If we’re to believe the hype surrounding the Microsoft HoloLens, virtual reality may soon be integrated into our daily work routine.
For the uninitiated, the HoloLens is a virtual reality PC headset that runs on Windows 10 and brings high-definition holograms to life in the real world, where they integrate with physical places, spaces, and things. According to Microsoft, here’s how HoloLens will change how we work and learn:
“With the ability to design and shape holograms, you’ll have a new medium to express your creativity, a more efficient way to teach and learn, and a more effective way to visualize your work and share ideas.”
For instance, users can let their imaginations run wild and create their own holograms within the company’s “HoloStudio” and perhaps 3D print the finished result.
While all of this certainly sounds impressive, the HoloLens is not commercially available yet. And if history has taught us anything, fancy demos and hype tend to mask underlying deficiencies of a product before launch (I’m looking at you video game industry).

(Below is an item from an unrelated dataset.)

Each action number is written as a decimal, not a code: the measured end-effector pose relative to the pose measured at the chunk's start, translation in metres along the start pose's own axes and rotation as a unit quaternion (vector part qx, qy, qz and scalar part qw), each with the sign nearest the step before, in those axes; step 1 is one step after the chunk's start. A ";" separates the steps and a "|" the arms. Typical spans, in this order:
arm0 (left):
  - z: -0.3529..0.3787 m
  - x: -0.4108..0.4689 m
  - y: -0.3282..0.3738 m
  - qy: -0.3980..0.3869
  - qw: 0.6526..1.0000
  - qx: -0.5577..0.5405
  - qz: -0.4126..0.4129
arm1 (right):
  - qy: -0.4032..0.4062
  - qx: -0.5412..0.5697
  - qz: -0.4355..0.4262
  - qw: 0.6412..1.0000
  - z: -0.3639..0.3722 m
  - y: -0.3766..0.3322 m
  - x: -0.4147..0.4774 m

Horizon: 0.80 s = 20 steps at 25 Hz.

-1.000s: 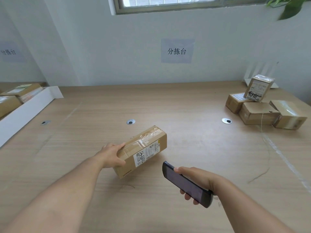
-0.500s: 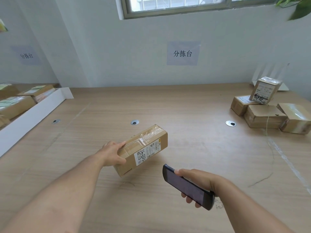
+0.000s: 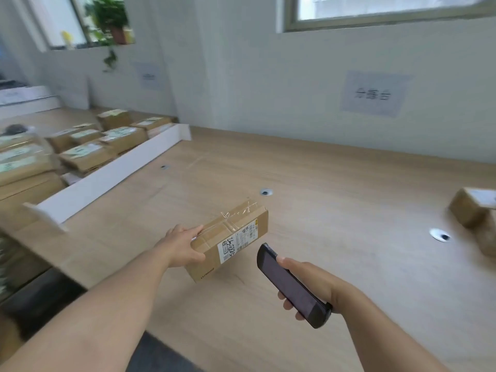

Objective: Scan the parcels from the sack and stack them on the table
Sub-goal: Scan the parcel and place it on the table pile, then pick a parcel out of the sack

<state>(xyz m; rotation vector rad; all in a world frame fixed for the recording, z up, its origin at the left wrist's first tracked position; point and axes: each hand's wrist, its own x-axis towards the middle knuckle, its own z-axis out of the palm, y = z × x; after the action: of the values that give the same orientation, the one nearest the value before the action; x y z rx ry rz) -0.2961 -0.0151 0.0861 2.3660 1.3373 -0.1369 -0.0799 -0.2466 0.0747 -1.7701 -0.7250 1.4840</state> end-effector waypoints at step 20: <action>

But still…the hype behind the HoloLens is pretty spectacular, leading me to believe it’s much more than another smoke and mirrors demo. Couple that with augmented/virtual reality momentum already taking place across the enterprise, I am hopeful that HoloLens means business and will help propel more widespread use of virtual reality solutions in the workplace.
While I haven’t had hands on time with HoloLens yet, I did get a chance to check out a few augmented reality demos at a recent SAP TechEd event in Las Vegas. After putting on a set of smart glasses and firing up two different applications I instantly became a believer.
One of the applications, called SAP AR Warehouse, is designed to eliminate a warehouse picker’s reliance of a cumbersome handheld scanner. The hands free, augmented reality solution enables a user’s smart glasses to be authenticated on the back end via a temporary QR code. Once authenticated, the user/picker might get their first task of the day beamed to their glasses. The system confirms the picker’s activities and the picker must answer “yes” or “no” via voice recognition before getting their next task.
The other, called SAP Service Technician App (see above video), serves up simple directions with detailed 3D images that hover before the users eyes, making maintenance and other work tasks easier to accomplish. Can’t fix something? No problem, users can “Call An Expert” (who sees exactly what you see in the glasses) to help resolve the maintenance request.
Based on the early buzz of Microsoft’s HoloLens and augmented reality becoming a regular fixture across the enterprise, is it only a matter of time before this promising technology will change how we all work and learn?